* [WHAT YOU NEED TO DO]
Copy out all the data, word for word.

* [DATASET EXCERPT]
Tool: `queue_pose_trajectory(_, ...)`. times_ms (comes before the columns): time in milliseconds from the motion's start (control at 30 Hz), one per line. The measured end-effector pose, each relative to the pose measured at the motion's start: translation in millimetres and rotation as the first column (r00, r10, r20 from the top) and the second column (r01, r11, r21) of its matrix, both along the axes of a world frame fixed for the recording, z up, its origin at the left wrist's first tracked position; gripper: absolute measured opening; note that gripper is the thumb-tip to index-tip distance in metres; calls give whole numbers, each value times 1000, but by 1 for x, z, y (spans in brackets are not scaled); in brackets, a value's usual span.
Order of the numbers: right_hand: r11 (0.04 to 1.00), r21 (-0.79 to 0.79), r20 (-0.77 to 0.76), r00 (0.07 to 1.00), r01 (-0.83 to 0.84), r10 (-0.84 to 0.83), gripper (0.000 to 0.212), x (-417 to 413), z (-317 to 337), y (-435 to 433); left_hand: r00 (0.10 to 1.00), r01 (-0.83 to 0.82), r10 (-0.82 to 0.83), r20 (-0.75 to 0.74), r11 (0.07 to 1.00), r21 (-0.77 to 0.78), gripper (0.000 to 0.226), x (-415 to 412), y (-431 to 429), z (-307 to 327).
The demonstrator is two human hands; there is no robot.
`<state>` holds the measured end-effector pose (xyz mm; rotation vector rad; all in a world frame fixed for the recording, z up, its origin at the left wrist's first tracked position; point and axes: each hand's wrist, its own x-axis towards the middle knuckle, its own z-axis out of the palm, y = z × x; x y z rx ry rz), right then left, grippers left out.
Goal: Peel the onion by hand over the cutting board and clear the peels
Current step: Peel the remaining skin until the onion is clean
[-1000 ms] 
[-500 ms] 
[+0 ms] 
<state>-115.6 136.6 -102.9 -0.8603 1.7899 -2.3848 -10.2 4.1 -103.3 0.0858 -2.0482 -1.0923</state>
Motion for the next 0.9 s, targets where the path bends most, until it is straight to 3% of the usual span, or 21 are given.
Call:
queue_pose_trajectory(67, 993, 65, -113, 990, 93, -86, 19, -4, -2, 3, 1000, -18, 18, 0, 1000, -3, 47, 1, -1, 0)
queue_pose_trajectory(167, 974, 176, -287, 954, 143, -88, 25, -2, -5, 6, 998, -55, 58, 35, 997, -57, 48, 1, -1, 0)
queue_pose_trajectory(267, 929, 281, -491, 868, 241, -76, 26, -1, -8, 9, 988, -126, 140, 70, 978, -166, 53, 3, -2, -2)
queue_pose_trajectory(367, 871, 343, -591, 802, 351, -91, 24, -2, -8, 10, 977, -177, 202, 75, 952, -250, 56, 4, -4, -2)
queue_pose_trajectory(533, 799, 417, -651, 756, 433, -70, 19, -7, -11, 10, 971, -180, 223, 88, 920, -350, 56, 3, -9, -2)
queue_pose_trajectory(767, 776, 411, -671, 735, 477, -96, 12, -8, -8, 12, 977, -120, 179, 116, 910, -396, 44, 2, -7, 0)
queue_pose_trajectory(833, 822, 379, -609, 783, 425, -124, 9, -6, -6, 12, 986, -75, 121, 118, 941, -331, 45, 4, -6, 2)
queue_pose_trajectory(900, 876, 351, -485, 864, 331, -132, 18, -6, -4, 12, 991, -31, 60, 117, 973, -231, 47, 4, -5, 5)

* [RESPONSE TO THIS EXERCISE]
Tool: `queue_pose_trajectory(_, ...)`. times_ms (comes before the columns): time in milliseconds from the motion's start (control at 30 Hz), one per line. The measured end-effector pose, each relative to the pose measured at the motion's start: translation in millimetres and rotation as the first column (r00, r10, r20 from the top) and the second column (r01, r11, r21) of its matrix, both along the axes of a world frame fixed for the recording, z up, its origin at the left wrist's first tracked position; gripper: absolute measured opening; note that gripper is the thumb-tip to index-tip distance in metres; calls give whole numbers, each value times 1000, but by 1 for x, z, y (spans in brackets are not scaled); in brackets, a value's usual span.
Order of the numbers: right_hand: r11 (0.04 to 1.00), r21 (-0.79 to 0.79), r20 (-0.77 to 0.76), r00 (0.07 to 1.00), r01 (-0.83 to 0.84), r10 (-0.84 to 0.83), gripper (0.000 to 0.212), x (-417 to 413), z (-317 to 337), y (-435 to 433); left_hand: r00 (0.10 to 1.00), r01 (-0.83 to 0.82), r10 (-0.82 to 0.83), r20 (-0.75 to 0.74), r11 (0.07 to 1.00), r21 (-0.77 to 0.78), gripper (0.000 to 0.226), x (-415 to 412), y (-431 to 429), z (-307 to 327).
The demonstrator is two human hands; there is no robot.
`<state>` holds the measured end-effector pose (xyz mm; rotation vector rad; all in a world frame fixed for the recording, z up, its origin at the left wrist's first tracked position; point and axes: each hand's wrist, its own x-axis towards the middle knuckle, its own z-axis out of the palm, y = z × x; x y z rx ry rz), right then left, grippers left out.
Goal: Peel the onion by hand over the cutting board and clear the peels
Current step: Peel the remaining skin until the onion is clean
[-1000 ms] 
[-500 ms] 
[+0 ms] 
<state>-115.6 136.6 -102.9 -0.8603 1.7899 -2.3848 -10.2 4.1 -103.3 0.0858 -2.0482 -1.0923</state>
Motion for the next 0.9 s, targets where the path bends most, until it is straight to 3% of the usual span, or 21 are given.
Call:
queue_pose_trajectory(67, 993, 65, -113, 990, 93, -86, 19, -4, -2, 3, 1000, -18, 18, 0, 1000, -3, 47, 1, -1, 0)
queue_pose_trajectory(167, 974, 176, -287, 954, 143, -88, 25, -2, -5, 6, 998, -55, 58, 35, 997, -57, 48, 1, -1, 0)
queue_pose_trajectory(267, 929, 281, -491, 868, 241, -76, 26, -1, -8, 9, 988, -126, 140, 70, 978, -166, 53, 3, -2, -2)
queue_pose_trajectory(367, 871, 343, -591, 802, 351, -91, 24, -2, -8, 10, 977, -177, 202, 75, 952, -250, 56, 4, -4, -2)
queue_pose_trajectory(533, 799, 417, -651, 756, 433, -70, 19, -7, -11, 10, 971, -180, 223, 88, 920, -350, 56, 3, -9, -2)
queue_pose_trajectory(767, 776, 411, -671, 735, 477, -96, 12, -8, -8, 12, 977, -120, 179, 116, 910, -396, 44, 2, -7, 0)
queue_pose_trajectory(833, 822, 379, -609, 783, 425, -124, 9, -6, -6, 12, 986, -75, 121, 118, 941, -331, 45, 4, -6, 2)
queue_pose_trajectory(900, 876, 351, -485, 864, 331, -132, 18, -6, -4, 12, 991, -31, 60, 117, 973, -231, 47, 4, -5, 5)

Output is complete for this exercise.